Perhaps more visibly, President Obama’s use of social media encouraged greater access to the president and the federal government. His progressive rhetoric on issues like immigration also often made more of an impact than any legislation he produced. As exemplified in many speeches like his Farewell Address, Obama possessed a remarkable ability to uplift and inspire with his words, especially during difficult moments. His speech after the Sandy Hook massacre comes to mind as acutely powerful for a grieving nation. With this perspective, Obama supporters have a reason to be proud.
President Obama’s legacy is still murky, however. Despite Obama’s popularity, his time in office still saw many of his policies and ideas rejected by voters, in the early Tea Party Surge of 2010 and the reactive election of Donald Trump. The Affordable Care Act continues to face significant problems relating to cost and political controversy. He responded poorly to conflicts in Libya, Syria, and Iraq, unable to make critical decisions at crucial moments in each crisis. Putin’s autocratic ascendancy in Eastern Europe, though largely held in check after the Ukraine crisis, remains a worrying of failure of President Obama to counteract. Most worrying, President Obama embraced a policy of drone use in the Middle East, despite its proven lack of effectiveness and its responsibility for the murder of thousands of innocent civilians. Additionally, as The Atlantic’s Ta Nehisi Coates and Jeffrey Goldberg write, President Obama himself admits to many miscalculations in foreign policy, as well as the lack of improvement in race relations in the United States. Each of these events should cast some doubt on President Obama’s achievements.

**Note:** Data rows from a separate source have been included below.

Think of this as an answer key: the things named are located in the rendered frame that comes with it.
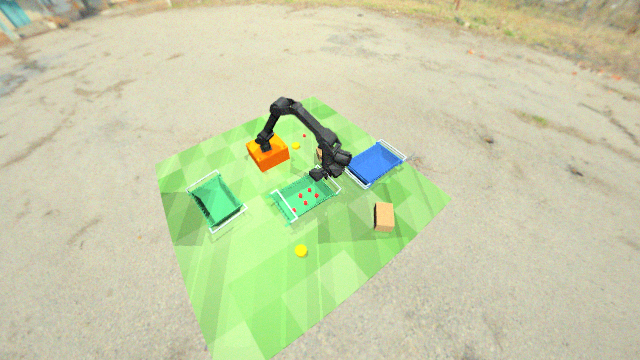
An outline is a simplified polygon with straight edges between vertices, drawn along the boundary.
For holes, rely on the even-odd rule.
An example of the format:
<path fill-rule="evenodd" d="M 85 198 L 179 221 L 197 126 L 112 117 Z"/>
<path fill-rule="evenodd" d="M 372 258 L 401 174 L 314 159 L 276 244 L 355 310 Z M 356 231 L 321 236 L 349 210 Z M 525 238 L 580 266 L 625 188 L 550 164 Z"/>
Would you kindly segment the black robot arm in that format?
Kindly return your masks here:
<path fill-rule="evenodd" d="M 323 160 L 332 161 L 334 159 L 333 165 L 327 165 L 326 172 L 330 172 L 334 178 L 337 178 L 345 171 L 345 166 L 349 166 L 353 155 L 351 152 L 341 149 L 342 143 L 338 136 L 329 128 L 323 127 L 302 105 L 300 101 L 295 102 L 291 98 L 281 96 L 270 105 L 269 119 L 254 141 L 260 145 L 262 154 L 272 150 L 269 140 L 275 134 L 273 128 L 276 122 L 280 116 L 295 115 L 315 135 L 316 141 L 319 143 L 317 148 L 322 150 Z M 335 143 L 337 144 L 333 146 Z"/>

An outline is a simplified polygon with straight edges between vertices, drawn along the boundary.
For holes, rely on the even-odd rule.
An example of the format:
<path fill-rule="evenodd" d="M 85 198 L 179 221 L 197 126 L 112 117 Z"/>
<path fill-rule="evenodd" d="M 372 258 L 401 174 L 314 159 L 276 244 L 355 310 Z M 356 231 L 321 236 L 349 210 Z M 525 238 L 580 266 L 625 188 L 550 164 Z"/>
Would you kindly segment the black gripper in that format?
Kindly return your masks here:
<path fill-rule="evenodd" d="M 328 179 L 328 175 L 331 177 L 332 175 L 330 174 L 330 172 L 326 172 L 326 167 L 327 165 L 333 165 L 334 164 L 334 159 L 332 161 L 325 161 L 323 160 L 322 156 L 320 157 L 320 159 L 322 160 L 322 163 L 320 163 L 320 165 L 322 166 L 321 168 L 317 169 L 314 168 L 312 170 L 309 171 L 309 175 L 313 178 L 313 180 L 315 182 L 318 182 L 319 180 L 321 180 L 323 177 L 327 180 Z"/>

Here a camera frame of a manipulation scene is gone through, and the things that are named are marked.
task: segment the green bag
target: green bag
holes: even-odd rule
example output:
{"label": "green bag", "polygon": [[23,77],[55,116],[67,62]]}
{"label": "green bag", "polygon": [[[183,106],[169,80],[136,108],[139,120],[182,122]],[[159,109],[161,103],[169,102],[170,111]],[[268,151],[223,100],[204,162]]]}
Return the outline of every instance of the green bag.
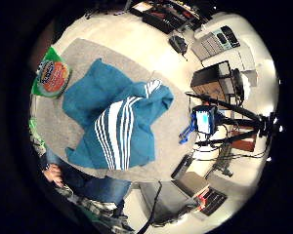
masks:
{"label": "green bag", "polygon": [[71,69],[50,47],[39,64],[37,76],[31,87],[31,93],[46,98],[57,98],[64,91]]}

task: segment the table
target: table
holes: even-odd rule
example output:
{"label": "table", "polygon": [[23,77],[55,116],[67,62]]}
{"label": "table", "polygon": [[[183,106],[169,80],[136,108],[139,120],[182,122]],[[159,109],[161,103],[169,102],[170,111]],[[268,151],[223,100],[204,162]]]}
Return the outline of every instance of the table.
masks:
{"label": "table", "polygon": [[[147,81],[150,78],[162,80],[174,95],[170,109],[151,126],[155,138],[155,161],[127,171],[95,170],[72,166],[81,172],[97,177],[111,176],[142,182],[171,180],[171,173],[177,168],[184,155],[192,150],[196,139],[195,134],[192,134],[188,143],[179,144],[179,133],[189,124],[188,97],[160,73],[155,72],[152,75],[152,72],[129,58],[87,40],[73,41],[63,52],[62,57],[73,70],[67,89],[85,75],[95,59],[102,58],[103,62],[117,67],[135,82]],[[65,115],[62,103],[63,96],[57,99],[37,98],[35,117],[38,134],[59,157],[67,162],[65,148],[76,148],[84,132],[77,123]]]}

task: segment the jeans
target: jeans
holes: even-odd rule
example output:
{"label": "jeans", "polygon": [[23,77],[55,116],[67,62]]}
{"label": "jeans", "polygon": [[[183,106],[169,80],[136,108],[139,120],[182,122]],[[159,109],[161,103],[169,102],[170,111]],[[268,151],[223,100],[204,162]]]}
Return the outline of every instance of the jeans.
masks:
{"label": "jeans", "polygon": [[99,202],[114,203],[116,206],[123,203],[122,200],[128,192],[130,181],[108,176],[97,178],[86,175],[71,167],[48,147],[45,157],[48,164],[57,164],[61,168],[63,182],[77,195]]}

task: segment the person
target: person
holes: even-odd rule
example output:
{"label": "person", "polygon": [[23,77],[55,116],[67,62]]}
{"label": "person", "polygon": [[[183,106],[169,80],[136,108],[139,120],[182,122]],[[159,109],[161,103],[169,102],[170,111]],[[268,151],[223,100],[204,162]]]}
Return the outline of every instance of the person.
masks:
{"label": "person", "polygon": [[130,188],[130,181],[84,174],[63,161],[49,147],[46,147],[40,163],[43,175],[56,188],[68,188],[78,197],[95,204],[102,214],[111,213],[110,218],[104,219],[107,225],[118,225],[123,233],[134,231],[127,222],[128,216],[123,213],[124,196]]}

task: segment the tripod
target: tripod
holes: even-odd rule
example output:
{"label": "tripod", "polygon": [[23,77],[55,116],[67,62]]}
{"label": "tripod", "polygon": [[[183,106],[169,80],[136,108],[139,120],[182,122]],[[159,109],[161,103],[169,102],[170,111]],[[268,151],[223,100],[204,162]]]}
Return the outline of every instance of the tripod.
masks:
{"label": "tripod", "polygon": [[231,119],[231,118],[225,118],[224,116],[219,116],[216,120],[216,125],[237,125],[237,126],[244,126],[244,127],[251,127],[253,130],[239,134],[237,136],[230,136],[226,138],[220,138],[220,139],[208,139],[196,142],[198,146],[206,146],[206,145],[214,145],[217,143],[233,143],[236,140],[246,139],[253,135],[256,135],[259,133],[259,137],[267,137],[266,145],[268,145],[271,141],[272,133],[274,132],[274,113],[271,112],[270,116],[263,116],[263,115],[257,115],[253,112],[244,109],[242,107],[232,105],[226,102],[223,102],[221,100],[217,100],[214,98],[211,98],[207,95],[194,95],[191,93],[186,93],[189,97],[192,98],[200,98],[203,101],[207,101],[209,103],[214,103],[216,105],[221,105],[231,111],[234,111],[236,113],[239,113],[249,119]]}

This list is limited; Obama’s actions in office far surpass what is covered here. Nevertheless, there is ample room for both supporters and critics to advocate their view of the Obama legacy. Although history may ultimately be kind to President Obama, we, as Americans cannot, and should not, refuse to objectively analyze of his presidency. This process of critical thinking is essential. It is the key to achieving President Obama’s last call to action to American citizens: “I’m still asking you to believe—not in my ability to bring about change, but yours. I believe in change because I believe in you.” Now, as we adjust to the “new normal” of American politics, we must figure out the lessons of Obama’s legacy for ourselves, especially as President Trump and a Republican dominated government attempts to dismantle it. Finally, the left must be both critical and selective of President Obama to remain a strong and coherent force in American politics.
*President Trump has issued Executive Orders to construct the Dakota Access Pipeline and the Keystone XL Pipeline. However, both projects face multiple hurdles before they can be built.